Ke$ha’s back on the line. I ask if she’s really the outrageous character I’ve been reading about.
“I don’t read any of my press, it just makes me depressed,” she says. “It’s mostly untrue.”
What aspects of your personality should we know about?
“That I meditate and do yoga.”
I ask about her pre-concert meditative practices.
“I do my warrior goddess chant to get ready to do the best performance that I can.”
I know Ke$ha was raised in California, and then Nashville by a single mom who wrote songs. “Old Flames Can’t Hold a Candle to You,” that was one of mom’s. While working as a waitress, Ke$ha wrote and sang background vocals for Katy Perry, Britney Spears and Flo Rida. I ask her what kind of music she enjoys.
“I love making pop music, but it’s not my kind of music,” she says. “Offstage, I listen to records, but I don’t really listen to pop radio at all. I mostly listen to one of a very few records I bring along on tour. I like vinyl; I think it’s really sexy.” OK, so Ke$ha has a turntable on the tour bus. She says she has vinyl records by Iggy Pop, T-Rex and Al Green.
I ask Ke$ha if she’s annoyed by people who declare her to be overly manufactured, but ignore the fact that she had to fight to get to the factory. “I grew up in hard times,” she says. “In the beginning of my life, we lived on food stamps, I never could afford to shop at The Gap. Everything seemed incredibly expensive.
“I think people say whatever they want. There are people that love me, people that hate me. Trust me, I’ve heard it all. I concentrate on the people who are my supporters.”

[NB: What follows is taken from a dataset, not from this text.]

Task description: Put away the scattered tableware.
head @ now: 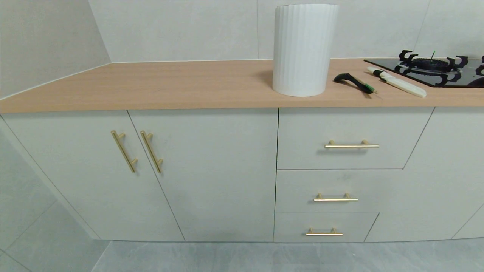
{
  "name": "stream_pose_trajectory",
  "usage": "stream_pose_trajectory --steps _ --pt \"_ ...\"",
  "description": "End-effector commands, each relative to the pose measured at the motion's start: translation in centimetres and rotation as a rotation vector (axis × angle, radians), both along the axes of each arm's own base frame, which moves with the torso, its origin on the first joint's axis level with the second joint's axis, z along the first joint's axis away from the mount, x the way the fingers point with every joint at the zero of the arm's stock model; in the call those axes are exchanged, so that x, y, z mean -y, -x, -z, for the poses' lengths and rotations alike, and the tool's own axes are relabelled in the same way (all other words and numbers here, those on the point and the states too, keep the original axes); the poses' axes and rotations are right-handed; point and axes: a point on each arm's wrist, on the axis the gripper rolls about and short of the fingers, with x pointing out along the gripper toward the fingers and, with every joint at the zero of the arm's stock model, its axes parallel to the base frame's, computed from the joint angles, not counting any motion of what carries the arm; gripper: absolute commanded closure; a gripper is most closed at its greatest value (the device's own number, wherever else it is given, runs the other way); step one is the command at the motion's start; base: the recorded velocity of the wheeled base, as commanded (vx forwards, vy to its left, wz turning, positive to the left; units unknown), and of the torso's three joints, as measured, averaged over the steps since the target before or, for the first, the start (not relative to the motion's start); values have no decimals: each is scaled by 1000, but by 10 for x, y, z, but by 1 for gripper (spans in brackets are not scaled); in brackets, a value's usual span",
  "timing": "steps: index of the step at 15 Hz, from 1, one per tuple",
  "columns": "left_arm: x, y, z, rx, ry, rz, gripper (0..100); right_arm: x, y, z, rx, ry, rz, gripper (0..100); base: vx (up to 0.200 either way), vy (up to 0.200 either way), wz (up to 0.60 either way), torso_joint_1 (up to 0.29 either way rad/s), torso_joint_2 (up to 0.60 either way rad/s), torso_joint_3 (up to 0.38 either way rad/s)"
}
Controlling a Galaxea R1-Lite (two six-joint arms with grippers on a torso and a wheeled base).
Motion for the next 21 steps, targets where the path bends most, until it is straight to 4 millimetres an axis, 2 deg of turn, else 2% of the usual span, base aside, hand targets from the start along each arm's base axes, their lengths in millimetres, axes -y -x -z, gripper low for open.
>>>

A disembodied voice is on the line. “Wrap it up, Jeff.”
“A couple of more …”
One? Better be good. Ke$ha confirms that it’s true that she wrote more than 200 songs for her first album. “It was therapeutic for me, writing about anything negative breakups, people cheating on me, people stealing my car and turning it into a pop song.”
The stolen car part is from her song “Backstabber,” a vituperative rant against an ex-friend. “Damn, Jeanie,” she sings, “why you gotta tell the secrets about my sex life?”
“It’s my way of making the best I can out of a bad situation,” Ke$ha says.
And that’s it. I look at the clock. Eight minutes. No time at all to explore the rumor that Ke$ha is actually a startlingly smart woman who, as a high-schooler, used to sneak into lectures on the Cold War at the local college, had a near-perfect SAT score and is now playing us all for saps by writing ridiculously bad but catchy songs and getting away with it.